Background
I need to parse some string from HTML that is of a URL (seems it's inside JSON), so I tried to use org.apache.commons.text.StringEscapeUtils.unescapeJson.
An example of such a URL started with this as the input:
https:\/\/scontent.cdninstagram.com\/v\/t51.2885-19\/40405422_462181764265305_1222152915674726400_n.jpg?stp=dst-jpg_s150x150\\u0026
The problem
It seems it had some characters that weren't handled so if I perform this:
val test="https:\\/\\/scontent.cdninstagram.com\\/v\\/t51.2885-19\\/40405422_462181764265305_1222152915674726400_n.jpg?stp=dst-jpg_s150x150\\\\u0026\n"

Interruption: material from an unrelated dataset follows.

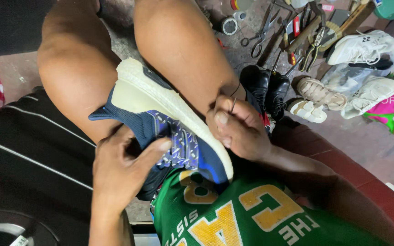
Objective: The person sews the sole of a blue and white sneaker using a needle and thread. They repeatedly push the needle through the shoe's edge and pull the thread to secure the sole.
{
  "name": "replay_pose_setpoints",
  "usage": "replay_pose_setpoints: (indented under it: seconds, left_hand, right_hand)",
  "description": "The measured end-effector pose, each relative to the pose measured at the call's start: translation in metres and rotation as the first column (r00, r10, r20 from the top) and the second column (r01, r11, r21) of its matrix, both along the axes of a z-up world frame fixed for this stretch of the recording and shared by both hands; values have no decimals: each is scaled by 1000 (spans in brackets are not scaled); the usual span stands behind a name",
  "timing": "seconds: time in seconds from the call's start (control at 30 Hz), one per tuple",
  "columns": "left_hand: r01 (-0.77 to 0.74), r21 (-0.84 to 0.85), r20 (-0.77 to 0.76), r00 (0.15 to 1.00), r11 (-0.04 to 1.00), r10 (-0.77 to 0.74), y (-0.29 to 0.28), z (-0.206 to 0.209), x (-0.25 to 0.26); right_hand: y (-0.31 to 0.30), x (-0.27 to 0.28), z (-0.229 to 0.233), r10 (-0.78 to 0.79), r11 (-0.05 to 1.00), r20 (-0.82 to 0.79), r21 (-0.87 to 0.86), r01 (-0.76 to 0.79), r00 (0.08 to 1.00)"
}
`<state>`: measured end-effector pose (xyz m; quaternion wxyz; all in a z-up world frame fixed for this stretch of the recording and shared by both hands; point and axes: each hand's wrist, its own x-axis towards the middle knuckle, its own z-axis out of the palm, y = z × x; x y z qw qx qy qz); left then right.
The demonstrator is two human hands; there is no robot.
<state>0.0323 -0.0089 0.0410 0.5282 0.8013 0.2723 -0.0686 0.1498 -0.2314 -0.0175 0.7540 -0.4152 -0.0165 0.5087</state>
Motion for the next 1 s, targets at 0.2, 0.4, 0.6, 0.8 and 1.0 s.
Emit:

Log.d("AppLog", "${StringEscapeUtils.unescapeJson(test)}")
the result is:
https://scontent.cdninstagram.com/v/t51.2885-19/40405422_462181764265305_1222152915674726400_n.jpg?stp=dst-jpg_s150x150\u0026
You can see that there is still "0026" in it, so I've found that using this solved it:
StringEscapeUtils.unescapeJson(input).replace("\\u0026","&").replace("\\/", "/")
This works, but I think I should use something more official, as it might fail due to too-direct replacing of substrings.
What I've tried
Looking at unescapeJson code (which is the same for Java&Json, it seems), I thought that maybe I could just add the rules:
/**based on StringEscapeUtils.unescapeJson, but with addition of 2 more rules*/
fun unescapeUrl(input: String): String {
val unescapeJavaMap= hashMapOf<CharSequence, CharSequence>(
"\\\\" to "\\",
"\\\\" to "\\",
"\\\"" to "\"",
"\\'" to "'",
"\\" to StringUtils.EMPTY,
//added rules:
"\\u0026" to "&",
"\\/" to "/"
)
val aggregateTranslator = AggregateTranslator(
OctalUnescaper(),
UnicodeUnescaper(),
LookupTranslator(EntityArrays.JAVA_CTRL_CHARS_UNESCAPE),
LookupTranslator(Collections.unmodifiableMap(unescapeJavaMap))
)
return aggregateTranslator.translate(input)
}
This doesn't work. It leaves the string with "\u0026" in it.
The questions
What did I do wrong here? How can I fix this?
It is true it's best to use something similar to the original code, instead of using "replace", right?
BTW, I use this on Android using Kotlin, but same can be done on Java on PC.